Sunday, January 1, 2017

BOYCOTT RUSSIA '18

                The notion that sports and politics are separate realms is well entrenched in some circles, but decades of evidence contradicts it. Hitler didn’t think so in 1936 when he used the Summer OIympics in Berlin to highlight his racist and nationalist theories. After World War II the Communist Bloc nations, led by the Soviet Union, made athletic success a cornerstone of their assertions about the primacy of socialism. East Germany in particular carried out a systematic program of doping to enhance its medal counts in Olympic swimming, track and field and other sports.  The primitive state of knowledge in the 1970s and ‘80s about the long-term consequences of steroid use left a trail of genetic damage in that sad country’s wake.
                
                 No nation, however, has manipulated sports and the athletes who play them to the extent that Vladimir Putin’s Russia has. A stream of reports has laid out a pattern of drug abuse that has stretched back for years and corrupted the results of numerous events, including the Summer and Winter Olympic Games dating at least from 2008. The most recent of these, published in December by the World Anti-Doping Agency, said that more than 1,000 Russian athletes in 30 sports have been involved, and this may be only the visible part of the iceberg.
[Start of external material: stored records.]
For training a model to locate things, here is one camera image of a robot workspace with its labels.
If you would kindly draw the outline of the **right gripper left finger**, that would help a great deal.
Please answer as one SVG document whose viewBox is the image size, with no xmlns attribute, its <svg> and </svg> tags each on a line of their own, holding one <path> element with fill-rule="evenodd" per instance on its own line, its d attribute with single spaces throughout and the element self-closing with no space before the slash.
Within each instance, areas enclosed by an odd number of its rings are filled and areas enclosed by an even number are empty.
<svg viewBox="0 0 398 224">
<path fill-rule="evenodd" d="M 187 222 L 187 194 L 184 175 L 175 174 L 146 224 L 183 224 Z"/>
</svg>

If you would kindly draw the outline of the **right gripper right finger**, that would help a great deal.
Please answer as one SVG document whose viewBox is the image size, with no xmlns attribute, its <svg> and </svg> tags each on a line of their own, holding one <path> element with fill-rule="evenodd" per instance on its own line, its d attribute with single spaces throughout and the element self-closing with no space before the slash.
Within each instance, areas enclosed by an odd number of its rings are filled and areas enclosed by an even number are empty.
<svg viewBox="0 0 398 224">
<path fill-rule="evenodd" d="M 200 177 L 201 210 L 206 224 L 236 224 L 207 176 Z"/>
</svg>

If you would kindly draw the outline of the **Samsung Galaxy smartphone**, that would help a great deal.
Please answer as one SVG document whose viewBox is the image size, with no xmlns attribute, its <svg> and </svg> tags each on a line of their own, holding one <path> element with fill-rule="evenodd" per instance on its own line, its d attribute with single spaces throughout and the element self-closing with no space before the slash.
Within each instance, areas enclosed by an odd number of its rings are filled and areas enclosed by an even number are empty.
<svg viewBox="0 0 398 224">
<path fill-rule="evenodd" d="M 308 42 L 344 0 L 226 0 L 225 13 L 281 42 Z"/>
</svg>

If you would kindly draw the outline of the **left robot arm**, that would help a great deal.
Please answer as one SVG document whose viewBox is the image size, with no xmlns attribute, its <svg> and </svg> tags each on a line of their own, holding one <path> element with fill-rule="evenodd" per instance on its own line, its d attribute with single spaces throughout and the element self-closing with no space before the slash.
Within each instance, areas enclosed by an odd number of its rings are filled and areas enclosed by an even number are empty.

                “It is impossible to know just how deep and far back this conspiracy goes,” said Richard McLaren, WADA’s Canadian point man. He added that “immutable facts” made clear that “for years international sports competitions have been hijacked by the Russians.”

                Although allegations of widespread Russian doping had been circulating for years, the first definitive evidence surfaced last May, just before the Summer Games in Rio. The primary source was none other than Grigory Rodchenkov, who’d directed the country’s athletics-drug-testing laboratory from 2005 through 2015 before escaping for his life to the United States after information about the machinations began to leak. He told the New York Times that not only had he falsified numerous positive drug tests during that period, he also ran the program that prescribed and prepared the potions the athletes took.  In other words, in Putin’s Russia the dopers and the testers were one and the same.

 The effort, Rodchenkov said, peaked at the 2014 Winter Olympics the Russians hosted in Sochi, where clean urine samples by the score were smuggled through a hole in the wall of the main testing facility, to be substituted for tainted samples while agents of Russia’s counterpart of our FBI stood guard. It sounded like something out of an Austin Powers movie, but it rang true.

                That story broke less than 90 days before the start of the Rio Games, leaving Olympics’ officials scrambling for a response. The Games’ formal motto is “Citius, Altius, Fortius,” which is Latin for “faster, higher, stronger,” but the real motto is “the show must go on,” and it applies no matter what the circumstances.  Rather than slapping a much-deserved blanket ban on Russian participation, the International Olympic Committee punted the matter to the individual governing bodies of the fest’s 26 sports. A few—most notably track and field and weightlifting—sent the Russians packing, but most equivocated under one guise or another. In all, 291 Russian athletes were allowed to march and compete. They won 55 medals, the fourth-most on the national table.

                Equally important, no action was taken on the future competitions Russia was schedule to host, including the 2018 soccer World Cup, the most-important (and lucrative) international event outside the Olympic calendar. This was despite Russia’s response to the doping charges, which, typically, has consisted mainly of blustery denials and attacks on those bringing them. Apparently, there’s no Russian word for “shame.”

                But the new allegations, which show that the Russian plot was wider and deeper than was supposed last summer, is having an effect. Interestingly, the gutsiest salvo came not from any of the globe’s athletic superpowers but from little Latvia, a nation of about two million people on the Baltic Sea that spent almost 50 years as an imprisoned Soviet republic and still could be knocked over by a swipe of the Russian bear’s paw.

 Small as it is, Latvia is a factor in winter sports, and a couple of weeks ago its sledding federation announced it would boycott the world skeleton and bobsled championships scheduled for Sochi in February. While previous protests were limited to grumbling by individual athletes, Latvia took a public and forthright stance. Sochi, the Latvian organization declared in a statement, is “the place where the Olympic spirit was stolen in 2014. Enough is enough.”

Facing a nation-by-nation boycott, the International Bobsleigh and Skeleton Federation withdrew the entire competition. Other, similar actions followed, including the removal of World Cup events in speed skating and cross-country skiing. 

The indictment of Russia continues to mount as retests of urine samples taken at past Summer and Winter Olympics proceed and more of its athletics are stripped of their medals. Sports boycotts are nothing new— witness the U.S. action against the 1980 Moscow Games for the USSR’s invasion of Afghanistan and the retaliatory actions against the 1984 Los Angeles Games. Russian’s crimes against sport alone justify another, but if those aren’t enough throw in Putin’s invasion of Ukraine, his abetting of the slaughter in Syria, his suppression of dissent at home and his schemes to undermine the internal politics of the U.S. and Europe.  

The 2018 World Cup should be the target. That would get Putin’s attention, sure enough.